画面上看,漂浮在天和海之间, 在强大的大自然的面前,幸存者一无所有, 是那么的脆弱和无助。一些人已经死去, 灵魂已经消散, 虽然登上了救生艇去无法坚持到最后。左下角年长者的大腿上躺着一位受难者。他垂头丧气,已经完全没有了求生的欲望。然而,在他背后的另一个人物,却转头望向木筏前端的人群。
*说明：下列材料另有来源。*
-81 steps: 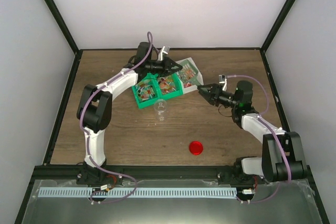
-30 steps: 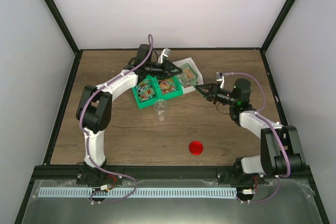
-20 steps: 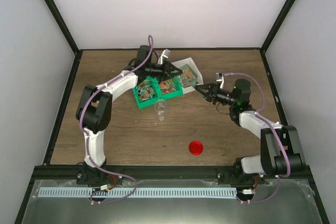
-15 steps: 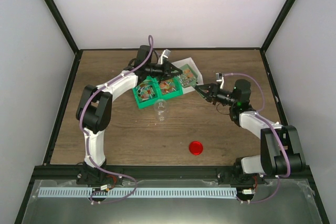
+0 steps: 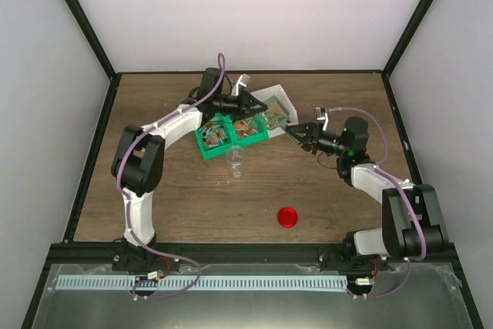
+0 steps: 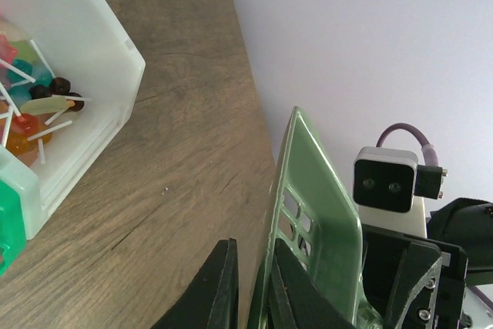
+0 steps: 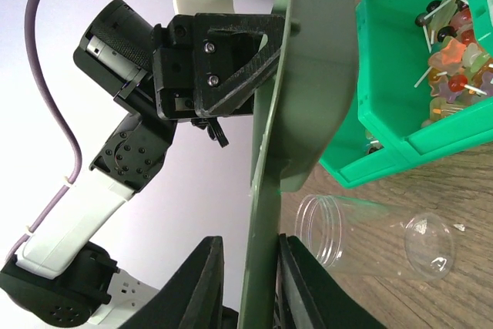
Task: Pack the candies
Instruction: Pick up the spatula from the center of the board.
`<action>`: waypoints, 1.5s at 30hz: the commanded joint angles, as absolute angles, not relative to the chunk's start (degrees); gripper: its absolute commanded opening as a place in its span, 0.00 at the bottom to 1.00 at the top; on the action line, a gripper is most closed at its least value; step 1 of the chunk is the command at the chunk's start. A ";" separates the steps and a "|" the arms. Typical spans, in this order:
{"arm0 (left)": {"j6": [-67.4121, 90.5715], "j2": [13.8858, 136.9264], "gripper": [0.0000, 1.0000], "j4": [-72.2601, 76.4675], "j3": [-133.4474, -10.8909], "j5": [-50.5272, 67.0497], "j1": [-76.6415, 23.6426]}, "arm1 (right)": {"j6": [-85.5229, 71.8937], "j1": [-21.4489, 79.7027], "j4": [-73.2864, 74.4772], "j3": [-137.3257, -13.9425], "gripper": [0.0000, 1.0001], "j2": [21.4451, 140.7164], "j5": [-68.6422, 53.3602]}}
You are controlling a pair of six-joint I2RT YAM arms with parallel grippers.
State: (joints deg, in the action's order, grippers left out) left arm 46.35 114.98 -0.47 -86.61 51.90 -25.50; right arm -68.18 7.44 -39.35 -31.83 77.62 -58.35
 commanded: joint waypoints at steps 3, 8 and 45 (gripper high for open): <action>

在木筏最前端的人, 被两个同伴托举着,挥舞着旗帜,好像在对着远方的呼喊:他们没有放弃求生的希望, 希望遥远的一艘船能够看到并解救他们。
在生命中不可避免的灾难来临的时候, 只有保持希望的人才能够生存下来。画中这艘木筏就是这些人为了生存而打造的。不同种族背景的人们必须同心协力才能够生存。在人生之筏漫无目的的飘泊中,你会看到同船的人,有些人把仅有的力气放在指责别人上,有些已经放弃希望,有些则将希望寄托在奇迹和别人身上。还有一些人, 他们有着坚韧的意志和无穷的信心, 在最困难的时候也不会停止前进。
在至暗时刻, 人们需要耕耘对彼此的信赖和对万物的慈爱,包括对那些可能伤害我们的人。要在艰难的时刻仍能保有耐心和信心。尽管面对的是无边的黑暗,有希望的人就能够遇见奇迹。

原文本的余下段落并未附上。